Metaweb has built a large database to support collaborative web applications. One of the issues with a large database is that there's lots of things that are the same but have slightly different names, and then there's lots of things with the same name that are actually different. You'll recognize this problem as entity resolution, a.k.a., reconciliation.
We're looking for a principal engineer and architect to play a key role in what we call "Identity Services", a set of reusable capabilities related to reconciliation. You will devise novel methods for high-performance, distributed matching of records, which we will put to use in a number of applications. You'll create mechanisms for assigning confidence scores to potential matches.
Ideally, you'd have experience with graph-based entity resolution in either an academic or commercial setting. A background in clustering and classification algorithms would be a big plus (e.g., k-means, SVM, and Bayesian classifiers).
We are passionate about making a large scale, community driven repository for structured information. We like to create tools that make crowd-sourced databases fun, interesting and easy to use. Freebase provides you with an enormous, real-world set of topics for developing innovations in similarity, clustering, and classification.
If this seems like your kind of scene, please submit a cover letter and resume in PDF, plain text or HTML, and include your answer to the following questions:
1. What is your favorite programming language? Why?
2. Why is cosine similarity considered a good similarity measure for use with tf-idf in information retrieval? Why not use Euclidean distance?
3. How does the use of kernels play into creating a good similarity measure?

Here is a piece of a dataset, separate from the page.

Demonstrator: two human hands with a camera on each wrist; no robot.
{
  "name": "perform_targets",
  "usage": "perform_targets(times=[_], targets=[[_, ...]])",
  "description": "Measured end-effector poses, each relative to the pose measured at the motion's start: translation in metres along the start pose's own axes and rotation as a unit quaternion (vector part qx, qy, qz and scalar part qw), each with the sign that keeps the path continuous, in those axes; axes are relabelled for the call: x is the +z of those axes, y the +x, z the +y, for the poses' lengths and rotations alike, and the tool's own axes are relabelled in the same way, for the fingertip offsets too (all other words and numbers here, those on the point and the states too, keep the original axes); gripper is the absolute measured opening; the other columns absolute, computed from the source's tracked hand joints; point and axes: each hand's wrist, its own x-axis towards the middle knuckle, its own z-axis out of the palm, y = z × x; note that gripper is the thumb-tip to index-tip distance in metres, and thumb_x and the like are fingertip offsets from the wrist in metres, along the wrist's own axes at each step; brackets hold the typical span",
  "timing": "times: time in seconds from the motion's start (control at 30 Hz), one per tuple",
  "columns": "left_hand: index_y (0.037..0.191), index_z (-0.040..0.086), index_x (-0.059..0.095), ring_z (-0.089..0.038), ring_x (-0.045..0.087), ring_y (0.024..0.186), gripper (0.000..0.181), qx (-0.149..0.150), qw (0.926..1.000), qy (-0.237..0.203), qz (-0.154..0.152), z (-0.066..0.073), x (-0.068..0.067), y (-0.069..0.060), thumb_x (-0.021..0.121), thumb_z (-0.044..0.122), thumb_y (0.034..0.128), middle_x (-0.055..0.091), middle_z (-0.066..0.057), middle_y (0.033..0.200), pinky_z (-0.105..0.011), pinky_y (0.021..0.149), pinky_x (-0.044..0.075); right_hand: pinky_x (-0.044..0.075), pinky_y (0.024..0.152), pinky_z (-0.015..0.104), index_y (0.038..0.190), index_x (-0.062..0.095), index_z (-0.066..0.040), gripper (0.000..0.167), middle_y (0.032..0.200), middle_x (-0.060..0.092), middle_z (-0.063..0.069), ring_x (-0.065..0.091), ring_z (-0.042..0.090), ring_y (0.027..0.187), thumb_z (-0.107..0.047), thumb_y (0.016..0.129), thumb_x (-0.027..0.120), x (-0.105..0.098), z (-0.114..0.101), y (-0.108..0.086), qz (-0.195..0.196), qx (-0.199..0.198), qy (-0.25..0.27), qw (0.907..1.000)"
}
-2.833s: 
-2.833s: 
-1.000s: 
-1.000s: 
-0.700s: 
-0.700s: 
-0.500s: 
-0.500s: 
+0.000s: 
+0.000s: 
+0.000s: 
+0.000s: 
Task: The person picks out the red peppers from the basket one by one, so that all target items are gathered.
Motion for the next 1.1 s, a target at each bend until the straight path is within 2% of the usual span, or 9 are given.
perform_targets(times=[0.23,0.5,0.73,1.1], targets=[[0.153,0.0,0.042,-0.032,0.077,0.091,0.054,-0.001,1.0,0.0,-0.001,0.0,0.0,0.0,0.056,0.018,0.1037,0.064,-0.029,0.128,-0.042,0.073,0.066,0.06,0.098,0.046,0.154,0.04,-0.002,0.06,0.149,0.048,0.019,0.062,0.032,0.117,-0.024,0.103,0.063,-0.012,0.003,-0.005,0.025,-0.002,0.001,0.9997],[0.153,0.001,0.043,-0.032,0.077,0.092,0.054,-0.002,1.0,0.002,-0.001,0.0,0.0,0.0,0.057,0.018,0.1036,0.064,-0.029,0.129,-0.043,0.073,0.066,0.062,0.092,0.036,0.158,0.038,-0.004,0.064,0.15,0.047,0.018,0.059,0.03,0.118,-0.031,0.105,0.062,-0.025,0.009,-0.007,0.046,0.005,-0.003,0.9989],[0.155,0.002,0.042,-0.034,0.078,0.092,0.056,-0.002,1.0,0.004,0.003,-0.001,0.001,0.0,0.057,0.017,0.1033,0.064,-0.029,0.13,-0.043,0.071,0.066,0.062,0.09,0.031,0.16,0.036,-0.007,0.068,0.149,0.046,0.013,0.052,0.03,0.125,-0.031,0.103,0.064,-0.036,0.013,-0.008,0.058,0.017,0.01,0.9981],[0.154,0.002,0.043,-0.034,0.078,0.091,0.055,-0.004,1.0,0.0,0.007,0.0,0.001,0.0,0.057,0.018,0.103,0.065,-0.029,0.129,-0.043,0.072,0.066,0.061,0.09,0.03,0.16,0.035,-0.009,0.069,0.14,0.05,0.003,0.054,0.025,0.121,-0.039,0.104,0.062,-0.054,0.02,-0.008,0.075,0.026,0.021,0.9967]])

4. Devise a similarity measure that compares descriptions of objects or topics. Consider the following pairs: 1) Mark Twain, Samuel Clemens, 2) Mark Twain, Kurt Vonnegut, and 3) Mark Twain, Shania Twain. Ideally your similarity measure should predict that the first pair is identical or very similar, and the successive ones are lesser so. If not, explain why. What kinds of descriptions of objects are better than others, and why?